- Born: 1969 (age 56–57) Wales
- Genres: Alternative rock, Britpop, indie rock, folk rock, pop rock
- Occupation: Drummer
- Years active: 1990s–present
- Formerly of: Catatonia

= Aled Richards =

Aled Richards (born in 1969) is a Welsh drummer and was a member of the Welsh rock band Catatonia.

==Early life==
Richards started to play drums when he was young, born and living in Wales. Richards joined the band Catatonia in 1996, who were on the verge of signing a deal with the major record label, Warner Brothers.

==Catatonia==
Richards joined Catatonia when they were signing a deal with Warner Brothers

Richards played with the band in all of their shows ranging from Glastonbury Festival to playing in Wembley in support of NetAid and TV performances such as Later... with Jools Holland, and Top Of The Pops.
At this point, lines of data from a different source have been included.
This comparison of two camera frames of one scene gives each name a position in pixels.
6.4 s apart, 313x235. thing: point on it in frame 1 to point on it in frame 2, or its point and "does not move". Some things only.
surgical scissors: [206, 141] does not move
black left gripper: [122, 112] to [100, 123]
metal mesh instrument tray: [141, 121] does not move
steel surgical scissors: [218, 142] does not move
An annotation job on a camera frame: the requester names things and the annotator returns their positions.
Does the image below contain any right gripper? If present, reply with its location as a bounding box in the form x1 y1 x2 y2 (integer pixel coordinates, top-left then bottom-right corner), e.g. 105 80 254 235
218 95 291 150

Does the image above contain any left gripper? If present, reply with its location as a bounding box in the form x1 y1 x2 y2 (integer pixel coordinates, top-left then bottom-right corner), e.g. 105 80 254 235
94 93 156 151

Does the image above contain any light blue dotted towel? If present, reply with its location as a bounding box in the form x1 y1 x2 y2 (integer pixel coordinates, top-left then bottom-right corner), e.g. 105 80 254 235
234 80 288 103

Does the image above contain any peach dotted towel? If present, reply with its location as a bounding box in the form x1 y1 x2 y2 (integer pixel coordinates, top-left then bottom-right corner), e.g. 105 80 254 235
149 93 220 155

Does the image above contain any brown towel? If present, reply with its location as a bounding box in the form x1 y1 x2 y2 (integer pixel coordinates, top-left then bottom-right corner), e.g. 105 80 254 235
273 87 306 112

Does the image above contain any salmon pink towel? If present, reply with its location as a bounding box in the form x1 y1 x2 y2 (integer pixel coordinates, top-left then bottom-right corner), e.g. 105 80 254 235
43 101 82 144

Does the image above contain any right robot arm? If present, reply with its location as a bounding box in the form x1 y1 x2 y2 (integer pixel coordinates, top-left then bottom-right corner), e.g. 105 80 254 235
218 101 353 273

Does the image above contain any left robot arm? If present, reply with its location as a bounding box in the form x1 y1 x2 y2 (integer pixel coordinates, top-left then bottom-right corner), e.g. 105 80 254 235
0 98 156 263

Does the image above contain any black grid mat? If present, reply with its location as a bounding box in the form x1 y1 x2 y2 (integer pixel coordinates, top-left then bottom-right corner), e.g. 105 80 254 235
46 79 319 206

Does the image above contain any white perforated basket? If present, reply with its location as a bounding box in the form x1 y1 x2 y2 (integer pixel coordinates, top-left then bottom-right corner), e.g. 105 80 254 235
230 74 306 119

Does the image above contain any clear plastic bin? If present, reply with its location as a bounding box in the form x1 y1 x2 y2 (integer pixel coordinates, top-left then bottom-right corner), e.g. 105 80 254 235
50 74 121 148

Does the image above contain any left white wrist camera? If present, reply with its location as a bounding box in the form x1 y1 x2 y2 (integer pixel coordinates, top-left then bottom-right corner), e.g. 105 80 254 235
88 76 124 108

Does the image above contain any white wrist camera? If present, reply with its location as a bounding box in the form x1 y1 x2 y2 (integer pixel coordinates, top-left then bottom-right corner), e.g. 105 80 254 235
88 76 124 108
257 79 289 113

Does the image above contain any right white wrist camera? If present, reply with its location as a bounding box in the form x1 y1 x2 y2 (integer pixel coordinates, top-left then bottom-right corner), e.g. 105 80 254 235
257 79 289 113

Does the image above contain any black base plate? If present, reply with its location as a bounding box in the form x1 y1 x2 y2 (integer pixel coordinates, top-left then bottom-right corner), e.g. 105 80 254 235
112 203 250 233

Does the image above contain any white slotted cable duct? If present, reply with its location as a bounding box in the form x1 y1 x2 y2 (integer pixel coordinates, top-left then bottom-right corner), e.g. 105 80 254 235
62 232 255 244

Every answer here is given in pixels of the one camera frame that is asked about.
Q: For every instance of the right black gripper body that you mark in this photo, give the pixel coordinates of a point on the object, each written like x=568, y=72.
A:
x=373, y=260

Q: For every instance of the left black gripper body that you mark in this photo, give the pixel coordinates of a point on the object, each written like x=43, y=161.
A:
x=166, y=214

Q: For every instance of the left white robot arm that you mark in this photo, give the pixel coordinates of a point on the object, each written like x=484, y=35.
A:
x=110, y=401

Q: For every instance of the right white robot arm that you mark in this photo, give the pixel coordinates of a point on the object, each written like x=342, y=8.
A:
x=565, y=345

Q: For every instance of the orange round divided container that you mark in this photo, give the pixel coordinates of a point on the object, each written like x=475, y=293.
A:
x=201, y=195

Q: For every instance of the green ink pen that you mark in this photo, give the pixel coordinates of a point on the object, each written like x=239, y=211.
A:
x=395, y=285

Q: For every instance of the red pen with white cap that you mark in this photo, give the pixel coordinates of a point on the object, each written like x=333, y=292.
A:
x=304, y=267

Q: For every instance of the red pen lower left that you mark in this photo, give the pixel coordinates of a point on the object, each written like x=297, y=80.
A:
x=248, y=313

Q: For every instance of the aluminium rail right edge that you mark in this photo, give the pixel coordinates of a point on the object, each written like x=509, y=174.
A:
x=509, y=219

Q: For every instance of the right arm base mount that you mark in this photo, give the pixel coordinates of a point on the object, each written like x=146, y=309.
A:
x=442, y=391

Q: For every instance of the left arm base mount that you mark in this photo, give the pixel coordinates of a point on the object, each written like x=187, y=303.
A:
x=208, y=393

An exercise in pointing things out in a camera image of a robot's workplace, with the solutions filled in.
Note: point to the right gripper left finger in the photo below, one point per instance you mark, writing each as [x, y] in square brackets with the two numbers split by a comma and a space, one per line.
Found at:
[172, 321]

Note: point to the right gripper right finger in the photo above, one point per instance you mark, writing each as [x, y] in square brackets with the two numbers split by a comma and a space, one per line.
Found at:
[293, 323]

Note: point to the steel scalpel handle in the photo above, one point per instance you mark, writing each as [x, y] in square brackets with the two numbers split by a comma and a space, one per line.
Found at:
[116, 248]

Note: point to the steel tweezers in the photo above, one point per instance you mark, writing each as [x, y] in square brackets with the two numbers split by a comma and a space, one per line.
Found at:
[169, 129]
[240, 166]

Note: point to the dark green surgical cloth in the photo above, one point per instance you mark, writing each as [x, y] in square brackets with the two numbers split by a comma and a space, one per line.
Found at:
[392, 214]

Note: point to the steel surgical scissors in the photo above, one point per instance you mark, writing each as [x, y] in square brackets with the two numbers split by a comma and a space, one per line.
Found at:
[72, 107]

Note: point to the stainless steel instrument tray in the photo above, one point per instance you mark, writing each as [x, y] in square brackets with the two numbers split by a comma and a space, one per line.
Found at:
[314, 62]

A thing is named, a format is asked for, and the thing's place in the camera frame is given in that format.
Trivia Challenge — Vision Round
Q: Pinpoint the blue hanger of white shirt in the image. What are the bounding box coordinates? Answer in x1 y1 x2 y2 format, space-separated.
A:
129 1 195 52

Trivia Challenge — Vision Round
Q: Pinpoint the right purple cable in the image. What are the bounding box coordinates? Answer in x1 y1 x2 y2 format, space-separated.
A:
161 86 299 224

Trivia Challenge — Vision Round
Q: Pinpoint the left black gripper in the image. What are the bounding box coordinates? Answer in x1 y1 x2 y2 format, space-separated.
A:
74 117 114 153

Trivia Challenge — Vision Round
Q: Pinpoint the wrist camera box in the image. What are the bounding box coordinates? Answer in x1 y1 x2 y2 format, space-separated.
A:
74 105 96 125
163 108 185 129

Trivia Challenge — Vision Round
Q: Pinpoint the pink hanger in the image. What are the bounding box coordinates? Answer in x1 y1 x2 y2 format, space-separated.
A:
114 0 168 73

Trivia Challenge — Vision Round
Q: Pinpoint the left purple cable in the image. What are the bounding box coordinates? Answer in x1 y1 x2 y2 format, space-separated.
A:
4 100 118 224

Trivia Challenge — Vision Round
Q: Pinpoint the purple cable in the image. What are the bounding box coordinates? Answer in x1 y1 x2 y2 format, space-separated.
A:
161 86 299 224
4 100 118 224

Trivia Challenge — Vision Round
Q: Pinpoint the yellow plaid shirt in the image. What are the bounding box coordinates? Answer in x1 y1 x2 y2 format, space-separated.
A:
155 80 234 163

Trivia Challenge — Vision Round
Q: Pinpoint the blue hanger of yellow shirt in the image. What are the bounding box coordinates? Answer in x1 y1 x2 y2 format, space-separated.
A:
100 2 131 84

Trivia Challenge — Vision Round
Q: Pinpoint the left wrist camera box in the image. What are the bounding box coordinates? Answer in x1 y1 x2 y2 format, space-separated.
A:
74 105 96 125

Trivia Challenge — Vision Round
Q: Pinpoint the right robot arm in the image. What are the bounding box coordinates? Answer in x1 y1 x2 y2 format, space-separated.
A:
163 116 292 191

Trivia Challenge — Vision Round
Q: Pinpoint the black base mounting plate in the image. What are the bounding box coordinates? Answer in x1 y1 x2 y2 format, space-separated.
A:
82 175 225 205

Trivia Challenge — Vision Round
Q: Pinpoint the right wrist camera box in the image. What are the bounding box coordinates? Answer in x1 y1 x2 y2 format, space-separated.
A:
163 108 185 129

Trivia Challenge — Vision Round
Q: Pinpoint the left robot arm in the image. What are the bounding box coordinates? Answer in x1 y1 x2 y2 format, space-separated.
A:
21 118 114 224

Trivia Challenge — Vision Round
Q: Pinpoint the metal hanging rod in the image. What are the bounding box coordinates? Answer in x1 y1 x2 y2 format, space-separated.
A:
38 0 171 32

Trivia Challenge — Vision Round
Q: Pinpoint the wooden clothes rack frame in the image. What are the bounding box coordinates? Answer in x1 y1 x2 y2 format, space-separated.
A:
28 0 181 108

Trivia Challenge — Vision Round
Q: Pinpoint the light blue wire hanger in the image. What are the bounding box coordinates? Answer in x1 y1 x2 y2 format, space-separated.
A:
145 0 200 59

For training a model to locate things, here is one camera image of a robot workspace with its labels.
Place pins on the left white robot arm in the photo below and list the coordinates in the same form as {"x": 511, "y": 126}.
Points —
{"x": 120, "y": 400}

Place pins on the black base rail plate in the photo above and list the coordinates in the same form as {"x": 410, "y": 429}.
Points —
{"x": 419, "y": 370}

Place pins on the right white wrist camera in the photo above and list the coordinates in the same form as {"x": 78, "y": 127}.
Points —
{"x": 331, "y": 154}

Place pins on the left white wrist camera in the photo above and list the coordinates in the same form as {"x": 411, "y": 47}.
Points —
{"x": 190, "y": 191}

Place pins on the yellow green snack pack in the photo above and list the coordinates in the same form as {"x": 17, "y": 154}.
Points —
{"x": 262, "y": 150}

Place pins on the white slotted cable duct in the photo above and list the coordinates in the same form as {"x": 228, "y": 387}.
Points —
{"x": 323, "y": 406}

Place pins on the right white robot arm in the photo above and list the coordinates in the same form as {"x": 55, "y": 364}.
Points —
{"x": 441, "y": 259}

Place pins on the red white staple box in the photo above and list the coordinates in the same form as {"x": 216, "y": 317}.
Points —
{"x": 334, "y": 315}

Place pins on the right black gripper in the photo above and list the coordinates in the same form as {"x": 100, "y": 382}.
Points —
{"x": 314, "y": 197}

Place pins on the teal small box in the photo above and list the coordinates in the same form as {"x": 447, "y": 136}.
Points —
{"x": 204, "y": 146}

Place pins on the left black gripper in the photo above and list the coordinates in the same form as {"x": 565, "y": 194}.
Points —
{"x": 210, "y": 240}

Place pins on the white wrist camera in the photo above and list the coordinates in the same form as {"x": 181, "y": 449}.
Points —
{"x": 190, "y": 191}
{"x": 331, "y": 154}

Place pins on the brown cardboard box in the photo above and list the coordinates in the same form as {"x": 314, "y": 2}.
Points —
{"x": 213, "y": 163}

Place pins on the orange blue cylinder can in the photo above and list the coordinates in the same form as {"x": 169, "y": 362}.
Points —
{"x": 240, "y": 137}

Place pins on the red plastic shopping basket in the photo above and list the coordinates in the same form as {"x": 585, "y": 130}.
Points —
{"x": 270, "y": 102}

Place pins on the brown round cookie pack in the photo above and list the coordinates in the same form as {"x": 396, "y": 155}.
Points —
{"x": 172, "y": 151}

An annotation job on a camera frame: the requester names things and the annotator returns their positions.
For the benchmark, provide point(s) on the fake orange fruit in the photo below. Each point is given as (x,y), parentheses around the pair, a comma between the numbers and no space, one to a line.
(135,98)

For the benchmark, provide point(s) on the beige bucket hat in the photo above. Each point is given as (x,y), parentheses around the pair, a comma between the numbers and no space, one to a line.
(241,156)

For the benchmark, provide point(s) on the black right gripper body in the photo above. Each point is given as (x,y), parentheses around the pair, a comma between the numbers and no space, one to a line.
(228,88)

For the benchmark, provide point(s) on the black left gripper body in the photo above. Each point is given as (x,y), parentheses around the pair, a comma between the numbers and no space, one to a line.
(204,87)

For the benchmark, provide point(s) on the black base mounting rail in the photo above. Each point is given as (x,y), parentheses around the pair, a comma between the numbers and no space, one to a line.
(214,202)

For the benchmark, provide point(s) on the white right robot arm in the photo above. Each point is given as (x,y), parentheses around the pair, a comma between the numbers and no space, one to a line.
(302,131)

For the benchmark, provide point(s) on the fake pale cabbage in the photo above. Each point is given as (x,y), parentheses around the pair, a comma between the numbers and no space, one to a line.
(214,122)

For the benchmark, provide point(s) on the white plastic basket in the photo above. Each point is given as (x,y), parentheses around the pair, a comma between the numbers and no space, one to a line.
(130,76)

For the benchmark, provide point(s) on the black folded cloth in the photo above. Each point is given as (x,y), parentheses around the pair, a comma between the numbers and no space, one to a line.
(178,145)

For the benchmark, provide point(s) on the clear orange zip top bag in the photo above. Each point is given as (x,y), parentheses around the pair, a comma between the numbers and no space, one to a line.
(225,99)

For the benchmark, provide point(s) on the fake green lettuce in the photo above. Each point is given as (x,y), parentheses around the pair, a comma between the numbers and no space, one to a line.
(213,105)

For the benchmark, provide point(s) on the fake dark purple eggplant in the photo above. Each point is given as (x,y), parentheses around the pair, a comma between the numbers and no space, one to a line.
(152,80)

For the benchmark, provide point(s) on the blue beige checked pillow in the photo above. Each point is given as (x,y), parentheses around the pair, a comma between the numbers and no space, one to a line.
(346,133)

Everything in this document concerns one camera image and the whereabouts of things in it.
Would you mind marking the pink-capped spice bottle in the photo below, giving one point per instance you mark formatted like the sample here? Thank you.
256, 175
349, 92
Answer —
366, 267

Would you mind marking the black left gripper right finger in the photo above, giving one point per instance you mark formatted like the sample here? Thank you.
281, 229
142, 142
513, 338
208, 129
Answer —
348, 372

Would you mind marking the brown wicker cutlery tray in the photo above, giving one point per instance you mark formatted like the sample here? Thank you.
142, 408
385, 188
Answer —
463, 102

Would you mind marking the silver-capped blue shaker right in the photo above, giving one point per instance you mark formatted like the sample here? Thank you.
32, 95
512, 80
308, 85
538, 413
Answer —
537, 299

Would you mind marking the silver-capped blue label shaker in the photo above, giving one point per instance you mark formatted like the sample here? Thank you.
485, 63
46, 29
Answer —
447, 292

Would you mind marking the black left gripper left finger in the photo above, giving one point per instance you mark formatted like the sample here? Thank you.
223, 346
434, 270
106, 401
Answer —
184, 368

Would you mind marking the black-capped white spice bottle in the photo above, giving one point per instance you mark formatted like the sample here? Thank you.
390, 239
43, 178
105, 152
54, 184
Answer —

After their rise to fame with their second album International Velvet, and subsequent success with third release Equally Cursed and Blessed, they returned in 2001 with their fourth studio album, Paper Scissors Stone. During promotional appearances for this album it became clear that Matthews was not coping well with the increased pressure, suffering from anxiety and nervous exhaustion, which resulted in the cancellation of several tour dates, and a deterioration in the relationships between the band members. On 21 September 2001, the band officially split and Richards took a break from the music industry to spend time with his children.

==After Catatonia==
Although Richards is still involved in bands such as Killing For Company and working with other artists, he spent his time after the band with his young family. He then went into teaching and was a music technology lecturer at Coleg Sir Gar in Llanelli, Wales.
He is currently a freelance musician.